Over 37 million people in the United States suffer from migraines, but fewer than 5% of those affected have been accurately diagnosed and received appropriate care. Before you assume your pain is just a headache, learn the differences between headache and migraine. Knowing the differences between the two diagnoses is the first step towards receiving appropriate treatment for greater relief.
A tension type headache typically feels like a steady ache or discomfort in the head. The pain may be distracting, but not debilitating like most migraines. The pain from tension headaches tends to spread across both sides of the head. Migraine headache is usually described as a severe, debilitating, throbbing pain. The pain is usually unilateral or one sided. In addition to the pain you may have associated symptoms such as light-headedness, dizziness, nausea, vomiting, sensitivity to light and sensitivity to sound.
Migraine is a complex neurological phenomenon. Migraine tends to occurs in four different phases, though not everyone experiences every phase. The phases include: prodrome phase, aura phase, headache phase and postdrome phase. Prodrome phase, sometimes called the pre-headache phase, features painless symptoms that occur hours or days before the migraine arrives.
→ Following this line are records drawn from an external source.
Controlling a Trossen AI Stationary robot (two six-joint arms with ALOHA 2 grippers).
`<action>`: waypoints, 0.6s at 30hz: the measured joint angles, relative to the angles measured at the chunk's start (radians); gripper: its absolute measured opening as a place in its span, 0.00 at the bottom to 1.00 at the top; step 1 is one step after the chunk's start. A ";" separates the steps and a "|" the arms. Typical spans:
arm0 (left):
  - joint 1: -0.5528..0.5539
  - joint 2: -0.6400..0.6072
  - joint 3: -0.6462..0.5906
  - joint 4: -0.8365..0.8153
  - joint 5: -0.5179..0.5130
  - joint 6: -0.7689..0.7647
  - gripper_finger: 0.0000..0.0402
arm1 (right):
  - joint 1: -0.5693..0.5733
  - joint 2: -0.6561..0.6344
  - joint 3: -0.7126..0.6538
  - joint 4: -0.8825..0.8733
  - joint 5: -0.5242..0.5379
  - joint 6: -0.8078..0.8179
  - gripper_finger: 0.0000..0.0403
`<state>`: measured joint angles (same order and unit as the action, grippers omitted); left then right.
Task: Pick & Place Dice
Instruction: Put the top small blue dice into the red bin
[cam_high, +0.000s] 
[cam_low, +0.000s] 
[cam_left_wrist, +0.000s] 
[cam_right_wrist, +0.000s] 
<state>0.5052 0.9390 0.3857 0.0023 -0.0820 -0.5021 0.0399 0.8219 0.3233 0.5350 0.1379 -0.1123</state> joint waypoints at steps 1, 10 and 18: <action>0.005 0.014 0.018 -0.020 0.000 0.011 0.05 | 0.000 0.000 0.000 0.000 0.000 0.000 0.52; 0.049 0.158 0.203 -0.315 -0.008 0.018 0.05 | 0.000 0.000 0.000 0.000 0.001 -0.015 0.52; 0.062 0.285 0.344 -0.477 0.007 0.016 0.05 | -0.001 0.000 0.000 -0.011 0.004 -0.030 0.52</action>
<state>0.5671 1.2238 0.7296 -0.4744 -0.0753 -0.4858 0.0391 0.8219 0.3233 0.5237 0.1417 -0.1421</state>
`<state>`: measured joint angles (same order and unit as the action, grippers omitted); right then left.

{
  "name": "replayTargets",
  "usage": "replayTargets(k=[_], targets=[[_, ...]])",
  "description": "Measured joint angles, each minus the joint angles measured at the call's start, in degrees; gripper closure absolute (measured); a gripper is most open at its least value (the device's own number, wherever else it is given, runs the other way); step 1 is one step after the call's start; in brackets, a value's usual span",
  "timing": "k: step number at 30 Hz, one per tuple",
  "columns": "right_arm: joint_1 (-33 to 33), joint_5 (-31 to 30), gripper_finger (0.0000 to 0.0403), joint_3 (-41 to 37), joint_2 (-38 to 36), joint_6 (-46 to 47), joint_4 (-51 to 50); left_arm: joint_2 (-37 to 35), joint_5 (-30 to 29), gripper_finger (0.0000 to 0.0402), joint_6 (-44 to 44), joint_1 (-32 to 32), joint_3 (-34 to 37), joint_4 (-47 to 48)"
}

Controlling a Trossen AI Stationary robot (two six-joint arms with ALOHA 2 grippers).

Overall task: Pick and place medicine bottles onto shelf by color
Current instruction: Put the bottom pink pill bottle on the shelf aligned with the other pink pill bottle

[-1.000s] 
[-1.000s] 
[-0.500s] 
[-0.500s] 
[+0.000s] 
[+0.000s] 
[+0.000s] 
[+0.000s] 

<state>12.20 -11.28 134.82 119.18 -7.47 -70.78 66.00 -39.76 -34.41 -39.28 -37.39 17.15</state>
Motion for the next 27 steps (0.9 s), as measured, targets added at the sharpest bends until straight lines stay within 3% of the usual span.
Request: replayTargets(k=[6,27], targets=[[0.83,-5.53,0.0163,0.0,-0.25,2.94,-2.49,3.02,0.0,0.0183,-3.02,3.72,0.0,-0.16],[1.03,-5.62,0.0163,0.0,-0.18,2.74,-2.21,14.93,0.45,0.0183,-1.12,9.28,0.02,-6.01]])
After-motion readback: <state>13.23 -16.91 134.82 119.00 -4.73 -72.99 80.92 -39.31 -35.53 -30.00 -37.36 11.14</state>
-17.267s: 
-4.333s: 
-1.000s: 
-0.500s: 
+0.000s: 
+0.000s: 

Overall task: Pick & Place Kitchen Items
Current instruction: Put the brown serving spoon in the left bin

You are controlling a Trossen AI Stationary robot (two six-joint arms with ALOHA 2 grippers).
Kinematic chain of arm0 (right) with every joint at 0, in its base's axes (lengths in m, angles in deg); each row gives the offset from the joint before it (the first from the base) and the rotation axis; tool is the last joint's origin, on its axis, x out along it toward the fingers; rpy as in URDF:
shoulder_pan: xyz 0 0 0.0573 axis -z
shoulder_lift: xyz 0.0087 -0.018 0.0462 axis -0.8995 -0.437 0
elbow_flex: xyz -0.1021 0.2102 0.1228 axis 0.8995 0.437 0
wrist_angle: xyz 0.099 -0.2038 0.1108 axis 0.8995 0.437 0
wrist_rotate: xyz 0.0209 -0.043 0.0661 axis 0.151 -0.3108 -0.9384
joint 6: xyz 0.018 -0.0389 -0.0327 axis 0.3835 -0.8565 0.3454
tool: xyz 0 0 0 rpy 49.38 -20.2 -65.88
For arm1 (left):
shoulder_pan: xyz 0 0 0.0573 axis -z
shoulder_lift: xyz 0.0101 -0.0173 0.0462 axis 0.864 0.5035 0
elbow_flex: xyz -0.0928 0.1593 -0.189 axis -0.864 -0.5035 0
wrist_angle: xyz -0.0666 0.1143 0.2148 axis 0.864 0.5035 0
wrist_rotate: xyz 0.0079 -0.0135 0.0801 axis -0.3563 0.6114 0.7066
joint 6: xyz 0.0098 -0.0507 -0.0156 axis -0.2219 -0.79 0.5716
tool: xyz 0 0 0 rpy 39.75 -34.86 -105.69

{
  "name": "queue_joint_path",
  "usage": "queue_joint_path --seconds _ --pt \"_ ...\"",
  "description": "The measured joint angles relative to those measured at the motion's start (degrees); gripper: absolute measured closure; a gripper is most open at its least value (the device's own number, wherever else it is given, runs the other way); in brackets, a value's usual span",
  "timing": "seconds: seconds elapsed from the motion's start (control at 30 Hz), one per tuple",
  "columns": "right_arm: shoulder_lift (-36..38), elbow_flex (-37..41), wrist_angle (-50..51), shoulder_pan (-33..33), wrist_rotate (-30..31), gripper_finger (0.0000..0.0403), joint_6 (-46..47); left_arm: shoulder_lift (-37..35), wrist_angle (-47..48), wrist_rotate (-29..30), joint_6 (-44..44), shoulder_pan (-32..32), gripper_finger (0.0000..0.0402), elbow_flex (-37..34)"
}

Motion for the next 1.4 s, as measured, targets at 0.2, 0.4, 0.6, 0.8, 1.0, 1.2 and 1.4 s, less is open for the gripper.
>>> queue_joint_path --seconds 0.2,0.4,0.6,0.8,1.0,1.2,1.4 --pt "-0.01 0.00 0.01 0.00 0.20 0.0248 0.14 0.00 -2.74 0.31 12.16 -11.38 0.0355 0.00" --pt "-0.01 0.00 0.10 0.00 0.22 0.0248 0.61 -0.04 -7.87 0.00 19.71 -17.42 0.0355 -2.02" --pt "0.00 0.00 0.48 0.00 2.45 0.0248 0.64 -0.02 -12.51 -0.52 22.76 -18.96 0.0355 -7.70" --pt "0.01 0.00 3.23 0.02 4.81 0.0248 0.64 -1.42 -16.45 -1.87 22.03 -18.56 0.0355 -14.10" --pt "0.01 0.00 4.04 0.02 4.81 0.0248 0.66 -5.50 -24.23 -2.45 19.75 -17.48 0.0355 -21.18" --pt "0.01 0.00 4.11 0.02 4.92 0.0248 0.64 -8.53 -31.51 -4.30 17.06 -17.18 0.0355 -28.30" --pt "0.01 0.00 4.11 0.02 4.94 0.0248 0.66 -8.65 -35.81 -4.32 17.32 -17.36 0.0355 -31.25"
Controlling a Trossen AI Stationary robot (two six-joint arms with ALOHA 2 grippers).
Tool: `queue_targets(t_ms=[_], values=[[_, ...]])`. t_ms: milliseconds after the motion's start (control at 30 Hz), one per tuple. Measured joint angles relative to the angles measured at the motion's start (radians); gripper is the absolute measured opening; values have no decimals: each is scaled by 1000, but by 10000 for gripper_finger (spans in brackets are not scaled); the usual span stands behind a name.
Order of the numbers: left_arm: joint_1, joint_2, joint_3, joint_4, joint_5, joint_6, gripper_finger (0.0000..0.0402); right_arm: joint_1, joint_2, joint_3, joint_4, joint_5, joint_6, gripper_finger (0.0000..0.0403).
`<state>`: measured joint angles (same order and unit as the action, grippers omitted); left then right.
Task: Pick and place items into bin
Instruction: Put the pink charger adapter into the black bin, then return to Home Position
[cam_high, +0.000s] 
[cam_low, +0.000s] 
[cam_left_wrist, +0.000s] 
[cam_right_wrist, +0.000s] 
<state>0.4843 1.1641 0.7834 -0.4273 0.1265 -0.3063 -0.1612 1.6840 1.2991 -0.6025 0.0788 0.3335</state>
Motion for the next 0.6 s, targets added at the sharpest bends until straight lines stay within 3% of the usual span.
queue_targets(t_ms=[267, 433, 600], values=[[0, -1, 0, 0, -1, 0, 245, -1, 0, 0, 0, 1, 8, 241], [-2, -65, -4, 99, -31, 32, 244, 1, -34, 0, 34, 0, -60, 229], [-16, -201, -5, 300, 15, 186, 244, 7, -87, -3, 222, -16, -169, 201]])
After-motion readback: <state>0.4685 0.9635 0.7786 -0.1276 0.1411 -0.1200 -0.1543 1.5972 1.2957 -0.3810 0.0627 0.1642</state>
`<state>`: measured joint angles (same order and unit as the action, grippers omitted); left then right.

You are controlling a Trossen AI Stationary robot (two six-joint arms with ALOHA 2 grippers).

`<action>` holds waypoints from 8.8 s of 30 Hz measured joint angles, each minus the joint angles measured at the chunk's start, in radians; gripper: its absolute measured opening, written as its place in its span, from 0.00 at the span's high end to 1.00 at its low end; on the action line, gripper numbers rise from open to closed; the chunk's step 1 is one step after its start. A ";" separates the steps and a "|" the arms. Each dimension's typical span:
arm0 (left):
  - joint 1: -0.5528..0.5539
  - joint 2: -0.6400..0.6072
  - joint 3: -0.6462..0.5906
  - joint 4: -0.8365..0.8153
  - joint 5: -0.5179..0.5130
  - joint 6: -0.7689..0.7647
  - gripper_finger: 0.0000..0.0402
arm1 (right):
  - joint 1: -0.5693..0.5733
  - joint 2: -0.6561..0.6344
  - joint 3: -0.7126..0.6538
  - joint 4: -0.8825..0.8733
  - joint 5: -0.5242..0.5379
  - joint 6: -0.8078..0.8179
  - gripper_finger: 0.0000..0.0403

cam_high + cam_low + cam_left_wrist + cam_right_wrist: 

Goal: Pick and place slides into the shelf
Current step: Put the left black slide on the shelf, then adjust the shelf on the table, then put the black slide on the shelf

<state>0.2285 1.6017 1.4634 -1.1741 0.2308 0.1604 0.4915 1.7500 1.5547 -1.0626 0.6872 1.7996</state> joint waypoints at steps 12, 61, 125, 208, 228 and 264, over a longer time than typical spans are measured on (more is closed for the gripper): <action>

These include mood swings, food cravings and stiffness of the neck. During the aura phase, sensory disturbances can occur before or during a migraine. Auras can affect a person’s vision, touch or speech, though not everyone who suffers from migraines experiences auras. Examples of auras include blurred visions, blind spots that expand over time, numbness in the arm, and slurred or jumbled speech. In the headache phase the pain usually hits, and it may range from mild to debilitating. Physical activity and exposure to light, sound and smells may worsen the pain. The postdrome phase or the final phase is when the pain has subsided. People may feel exhausted, confused or generally unwell during this phase.